### WORK ITEM
From the records below, please repeat exactly the line that has "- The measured", the line that has "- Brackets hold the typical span", and every line between them, and nothing else.
[Opening RECORD SET section]
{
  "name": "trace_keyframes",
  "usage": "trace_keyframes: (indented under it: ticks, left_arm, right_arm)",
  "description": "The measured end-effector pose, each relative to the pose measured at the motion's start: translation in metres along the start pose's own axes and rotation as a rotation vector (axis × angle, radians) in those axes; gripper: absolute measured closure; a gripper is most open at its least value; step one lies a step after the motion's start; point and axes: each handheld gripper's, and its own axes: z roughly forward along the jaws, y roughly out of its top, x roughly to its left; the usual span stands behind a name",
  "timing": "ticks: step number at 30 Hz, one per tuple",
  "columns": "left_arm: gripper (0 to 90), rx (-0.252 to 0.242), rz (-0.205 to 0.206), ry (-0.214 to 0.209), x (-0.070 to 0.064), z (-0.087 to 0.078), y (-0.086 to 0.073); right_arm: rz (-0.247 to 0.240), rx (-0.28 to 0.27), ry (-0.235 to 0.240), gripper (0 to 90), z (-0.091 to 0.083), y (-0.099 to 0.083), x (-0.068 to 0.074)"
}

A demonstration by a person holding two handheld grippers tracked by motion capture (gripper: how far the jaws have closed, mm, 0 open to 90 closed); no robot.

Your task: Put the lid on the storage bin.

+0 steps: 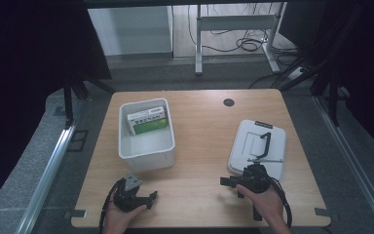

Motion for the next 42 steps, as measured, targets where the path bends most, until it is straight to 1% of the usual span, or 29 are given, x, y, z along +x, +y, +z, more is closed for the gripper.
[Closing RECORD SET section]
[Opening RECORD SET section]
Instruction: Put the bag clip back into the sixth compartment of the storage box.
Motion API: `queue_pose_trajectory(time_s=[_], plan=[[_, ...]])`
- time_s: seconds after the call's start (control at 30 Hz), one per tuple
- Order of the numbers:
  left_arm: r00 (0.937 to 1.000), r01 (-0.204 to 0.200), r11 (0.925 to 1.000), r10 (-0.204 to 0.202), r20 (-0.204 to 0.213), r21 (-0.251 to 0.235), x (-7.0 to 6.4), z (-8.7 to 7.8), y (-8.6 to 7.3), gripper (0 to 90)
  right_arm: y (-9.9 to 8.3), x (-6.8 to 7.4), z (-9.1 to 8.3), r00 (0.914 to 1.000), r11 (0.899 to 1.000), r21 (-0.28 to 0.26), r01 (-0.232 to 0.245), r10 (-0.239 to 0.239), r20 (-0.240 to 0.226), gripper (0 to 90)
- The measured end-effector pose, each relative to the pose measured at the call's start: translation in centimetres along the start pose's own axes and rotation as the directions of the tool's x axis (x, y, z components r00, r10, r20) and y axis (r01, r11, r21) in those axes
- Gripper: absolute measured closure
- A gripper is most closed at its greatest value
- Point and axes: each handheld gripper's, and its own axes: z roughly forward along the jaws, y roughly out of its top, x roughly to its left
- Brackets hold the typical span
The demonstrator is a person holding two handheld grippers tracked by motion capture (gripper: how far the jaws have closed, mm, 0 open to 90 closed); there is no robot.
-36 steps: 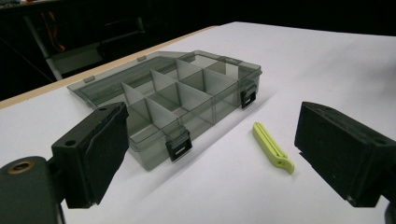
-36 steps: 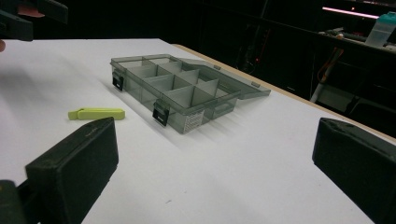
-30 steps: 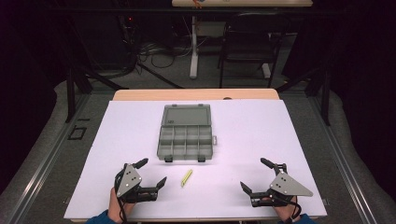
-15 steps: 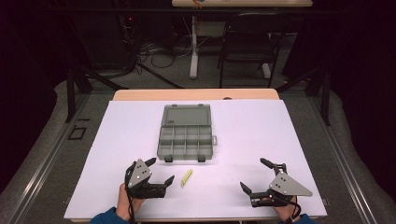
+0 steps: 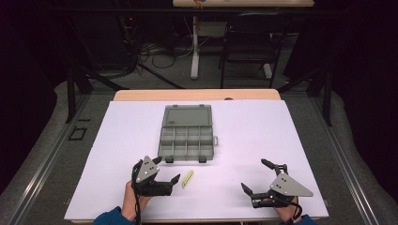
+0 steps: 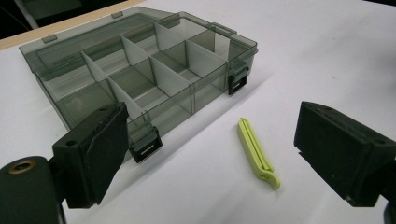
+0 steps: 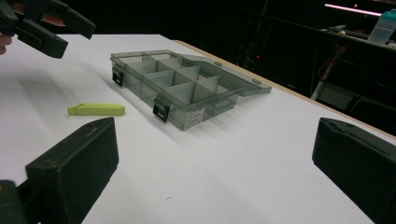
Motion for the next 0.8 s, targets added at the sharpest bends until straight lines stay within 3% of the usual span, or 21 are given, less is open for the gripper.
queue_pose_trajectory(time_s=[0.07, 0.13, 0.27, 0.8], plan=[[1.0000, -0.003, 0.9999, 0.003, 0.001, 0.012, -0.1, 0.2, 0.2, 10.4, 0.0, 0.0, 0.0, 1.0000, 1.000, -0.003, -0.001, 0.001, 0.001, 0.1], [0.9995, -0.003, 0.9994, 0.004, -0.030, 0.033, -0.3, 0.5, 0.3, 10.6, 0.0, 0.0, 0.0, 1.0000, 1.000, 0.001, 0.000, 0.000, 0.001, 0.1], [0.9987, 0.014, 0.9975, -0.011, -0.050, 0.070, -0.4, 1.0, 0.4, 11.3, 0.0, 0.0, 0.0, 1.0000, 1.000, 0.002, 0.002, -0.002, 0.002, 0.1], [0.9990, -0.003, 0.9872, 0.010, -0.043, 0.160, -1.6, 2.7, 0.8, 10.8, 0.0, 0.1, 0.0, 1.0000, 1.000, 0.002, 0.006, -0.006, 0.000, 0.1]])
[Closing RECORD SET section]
### OUTPUT OF THE TASK
- The measured end-effector pose, each relative to the pose measured at the call's start: translation in centimetres along the start pose's own axes and rotation as the directions of the tool's x axis (x, y, z components r00, r10, r20) and y axis (r01, r11, r21) in those axes
- Gripper: absolute measured closure
- A gripper is most closed at its greatest value
- Point and axes: each handheld gripper's, and its own axes: z roughly forward along the jaws, y roughly out of its top, x roughly to its left
- Brackets hold the typical span

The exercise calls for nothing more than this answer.